Les jeunes de Dodel, Fanaye, Thilogne et Dabia, réunis dans un Collectif pour la défense de leurs communes, ne comptent pas céder leurs terres à des industriels. Après la signature de contrat entre l’Etat et l’entreprise italienne Owac Engeneering company pour un investissement de 700 milliards, ils exigent des explications aux autorités alors que la durée d’exploitation est de 41 ans.
Estimant qu’ils ne sont pas associés au projet Dev Bosséa de l’entreprise italienne Owac Engeneering company en partenariat avec International business Entreprise (Ibe) sur le territoire des communes d’Oréfondé, Agnam, Thilogne et Dabia, ils ont dénoncé la démarche solitaire dans l’élaboration de ce projet par les autorités locales en exigeant d’elles des éclaircissements sur la convention. Selon les membres du Collectif de la défense des intérêts de Bosséa, ce projet d’une valeur de 700 milliards de francs entre dans le cadre du groupement d’intérêt communautaire du Bosséa. Mais son élaboration présente au moins «9 incohérences».
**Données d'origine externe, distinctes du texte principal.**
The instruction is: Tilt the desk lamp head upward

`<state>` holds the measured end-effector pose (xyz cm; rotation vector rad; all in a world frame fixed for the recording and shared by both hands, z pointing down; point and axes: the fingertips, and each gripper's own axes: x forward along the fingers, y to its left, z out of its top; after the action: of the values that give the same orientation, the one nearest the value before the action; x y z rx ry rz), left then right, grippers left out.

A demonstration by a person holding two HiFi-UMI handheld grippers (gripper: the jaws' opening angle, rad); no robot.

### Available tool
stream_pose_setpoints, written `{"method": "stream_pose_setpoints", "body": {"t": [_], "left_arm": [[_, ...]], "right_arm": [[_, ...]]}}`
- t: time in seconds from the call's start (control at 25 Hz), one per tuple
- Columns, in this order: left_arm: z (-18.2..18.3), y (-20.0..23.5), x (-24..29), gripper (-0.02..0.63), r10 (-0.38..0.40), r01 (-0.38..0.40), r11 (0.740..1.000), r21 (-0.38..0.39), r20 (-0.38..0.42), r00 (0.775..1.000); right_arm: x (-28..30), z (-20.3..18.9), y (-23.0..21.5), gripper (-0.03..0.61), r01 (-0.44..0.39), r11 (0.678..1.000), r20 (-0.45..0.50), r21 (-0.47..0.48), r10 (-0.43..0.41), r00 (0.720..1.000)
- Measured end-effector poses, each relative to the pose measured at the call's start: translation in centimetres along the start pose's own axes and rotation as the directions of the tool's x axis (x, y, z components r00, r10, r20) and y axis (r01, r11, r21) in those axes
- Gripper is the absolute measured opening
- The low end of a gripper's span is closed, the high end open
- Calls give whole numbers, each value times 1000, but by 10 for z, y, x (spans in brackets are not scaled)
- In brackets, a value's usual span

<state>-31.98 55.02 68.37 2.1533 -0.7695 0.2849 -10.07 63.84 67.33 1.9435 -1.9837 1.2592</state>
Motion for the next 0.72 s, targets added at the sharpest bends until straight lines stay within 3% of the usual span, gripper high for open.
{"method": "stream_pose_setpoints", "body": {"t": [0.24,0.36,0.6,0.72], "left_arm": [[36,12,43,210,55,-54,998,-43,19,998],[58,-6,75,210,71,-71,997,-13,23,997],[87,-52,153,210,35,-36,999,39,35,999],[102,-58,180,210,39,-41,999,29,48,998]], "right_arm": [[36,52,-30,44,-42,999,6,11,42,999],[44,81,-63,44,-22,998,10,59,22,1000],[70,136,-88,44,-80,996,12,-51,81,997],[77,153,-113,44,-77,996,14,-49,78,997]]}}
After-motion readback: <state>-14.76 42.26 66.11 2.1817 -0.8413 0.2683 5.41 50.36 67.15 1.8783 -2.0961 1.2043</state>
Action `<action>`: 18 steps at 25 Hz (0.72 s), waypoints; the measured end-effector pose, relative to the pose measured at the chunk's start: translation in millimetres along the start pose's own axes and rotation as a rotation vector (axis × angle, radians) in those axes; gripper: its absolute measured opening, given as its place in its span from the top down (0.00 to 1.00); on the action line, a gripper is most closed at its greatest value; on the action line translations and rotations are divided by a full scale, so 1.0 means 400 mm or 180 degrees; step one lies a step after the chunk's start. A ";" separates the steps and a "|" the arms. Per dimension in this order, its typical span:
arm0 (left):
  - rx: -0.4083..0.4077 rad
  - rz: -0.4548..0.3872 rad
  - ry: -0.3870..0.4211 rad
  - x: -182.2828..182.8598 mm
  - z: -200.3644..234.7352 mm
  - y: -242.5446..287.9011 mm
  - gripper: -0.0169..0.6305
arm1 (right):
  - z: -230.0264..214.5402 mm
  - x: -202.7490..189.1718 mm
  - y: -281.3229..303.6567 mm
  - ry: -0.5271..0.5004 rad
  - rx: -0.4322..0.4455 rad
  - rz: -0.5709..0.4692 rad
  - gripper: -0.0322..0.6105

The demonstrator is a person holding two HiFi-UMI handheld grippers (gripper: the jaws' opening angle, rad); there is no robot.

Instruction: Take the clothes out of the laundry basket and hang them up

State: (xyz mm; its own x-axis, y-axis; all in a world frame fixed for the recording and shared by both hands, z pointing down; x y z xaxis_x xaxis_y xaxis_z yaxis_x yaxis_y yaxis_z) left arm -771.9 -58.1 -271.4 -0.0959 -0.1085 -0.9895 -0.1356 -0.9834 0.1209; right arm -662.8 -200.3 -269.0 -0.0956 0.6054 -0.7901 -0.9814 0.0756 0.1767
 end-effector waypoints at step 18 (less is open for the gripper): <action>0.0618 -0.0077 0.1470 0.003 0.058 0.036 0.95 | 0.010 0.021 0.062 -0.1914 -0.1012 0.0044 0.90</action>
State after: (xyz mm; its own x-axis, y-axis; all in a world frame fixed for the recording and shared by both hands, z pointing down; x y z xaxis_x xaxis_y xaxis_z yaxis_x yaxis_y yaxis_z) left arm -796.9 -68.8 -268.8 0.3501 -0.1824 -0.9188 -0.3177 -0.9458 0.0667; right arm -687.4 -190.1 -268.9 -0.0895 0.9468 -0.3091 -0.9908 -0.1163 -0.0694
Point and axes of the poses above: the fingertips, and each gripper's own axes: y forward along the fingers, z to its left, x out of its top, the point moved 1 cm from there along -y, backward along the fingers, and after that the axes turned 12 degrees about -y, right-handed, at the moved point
En attendant, ils interpellent le chef de l’Etat, les ministres des Collectivités territoriales, de la Coopération internationale et la Société civile. Dans l’attente de la réaction des autorités, les membres du Collectif pour la défense de Bosséa exigent de la part du Gic, «des réponses sur les étapes de la négociation en vue d’obtenir les financements, sur ses obligations dans le cadre de cette convention et comment ce projet sera mis en œuvre entre autres».